> [PROMPT]:
Please write out word for word the opening lines of the material, including the line with "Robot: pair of" as the last.

> [DATA BELOW]:
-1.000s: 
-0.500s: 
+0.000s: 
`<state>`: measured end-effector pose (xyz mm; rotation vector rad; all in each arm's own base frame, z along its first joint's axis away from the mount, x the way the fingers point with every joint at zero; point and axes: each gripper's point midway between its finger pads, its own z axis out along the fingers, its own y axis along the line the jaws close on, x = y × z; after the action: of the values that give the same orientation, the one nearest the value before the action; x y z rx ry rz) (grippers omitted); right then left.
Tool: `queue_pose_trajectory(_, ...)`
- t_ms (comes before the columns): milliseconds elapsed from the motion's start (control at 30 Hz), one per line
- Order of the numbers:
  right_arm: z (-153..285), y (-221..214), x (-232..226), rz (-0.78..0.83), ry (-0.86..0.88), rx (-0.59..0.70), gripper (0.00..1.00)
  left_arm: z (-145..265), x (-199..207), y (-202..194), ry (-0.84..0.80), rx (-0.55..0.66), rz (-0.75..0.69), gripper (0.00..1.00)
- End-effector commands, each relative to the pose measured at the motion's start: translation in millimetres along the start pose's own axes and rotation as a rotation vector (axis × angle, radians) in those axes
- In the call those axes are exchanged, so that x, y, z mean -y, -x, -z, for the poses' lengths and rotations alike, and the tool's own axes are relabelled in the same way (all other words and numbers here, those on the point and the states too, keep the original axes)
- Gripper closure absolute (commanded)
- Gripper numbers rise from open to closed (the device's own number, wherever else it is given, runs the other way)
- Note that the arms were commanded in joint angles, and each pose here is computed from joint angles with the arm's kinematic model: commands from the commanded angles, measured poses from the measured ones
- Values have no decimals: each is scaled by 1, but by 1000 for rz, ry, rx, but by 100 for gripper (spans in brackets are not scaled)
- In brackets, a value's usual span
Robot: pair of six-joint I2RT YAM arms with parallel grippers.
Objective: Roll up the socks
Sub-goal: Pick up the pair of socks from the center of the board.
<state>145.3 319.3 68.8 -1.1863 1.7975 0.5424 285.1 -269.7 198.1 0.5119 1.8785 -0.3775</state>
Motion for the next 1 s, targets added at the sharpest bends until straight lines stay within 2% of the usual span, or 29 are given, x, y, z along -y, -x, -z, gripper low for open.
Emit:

> [YOUR SOLUTION]:
-1.000s: 
-0.500s: 
+0.000s: 
`<state>`: measured end-effector pose (xyz mm; rotation vector rad; all in each arm's own base frame, z along its first joint's axis away from the mount, x the way the fingers point with every joint at zero; point and axes: each gripper's point midway between its finger pads, its own z axis out along the fingers, its own y axis along the line the jaws close on, x = y × z; after the action: of the values that give the same orientation, the one nearest the value before the action; x y z rx ry rz) (grippers omitted); right then left.
Tool: `queue_pose_trajectory(_, ...)`
- t_ms (comes before the columns): milliseconds elapsed from the motion's start (control at 30 Hz), one per line
- Order of the numbers:
  right_arm: z (-153..285), y (-221..214), x (-232..226), rz (-0.78..0.83), ry (-0.86..0.88), rx (-0.59..0.70), gripper (0.00..1.00)
  left_arm: z (-145..265), x (-199..207), y (-202..194), ry (-0.84..0.80), rx (-0.55..0.66), rz (-0.75..0.69), gripper (0.00..1.00)
- End-effector commands, each relative to the pose measured at the motion's start: translation in millimetres along the start pose's own axes and rotation as a rotation vector (axis × angle, radians) in those axes
- In the call those axes are exchanged, so that x, y, z mean -y, -x, -z, for the poses' lengths and rotations alike, and the tool's own axes are relabelled in the same way (all other words and numbers here, those on the point and the states too, keep the original axes)
- Gripper closure absolute (commanded)
- Gripper numbers rise from open to closed (the device's own number, wherever else it is given, runs the other way)
- Note that the arms were commanded in joint angles, and each pose here is computed from joint angles with the arm's kinematic model: commands from the commanded angles, measured poses from the measured ones
- Values have no decimals: each is scaled by 1, but by 1000 for rz, ry, rx, but by 100 for gripper (spans in brackets are not scaled)
- In brackets, a value's usual span
Robot: pair of six-joint I2RT YAM arms with parallel grippers.

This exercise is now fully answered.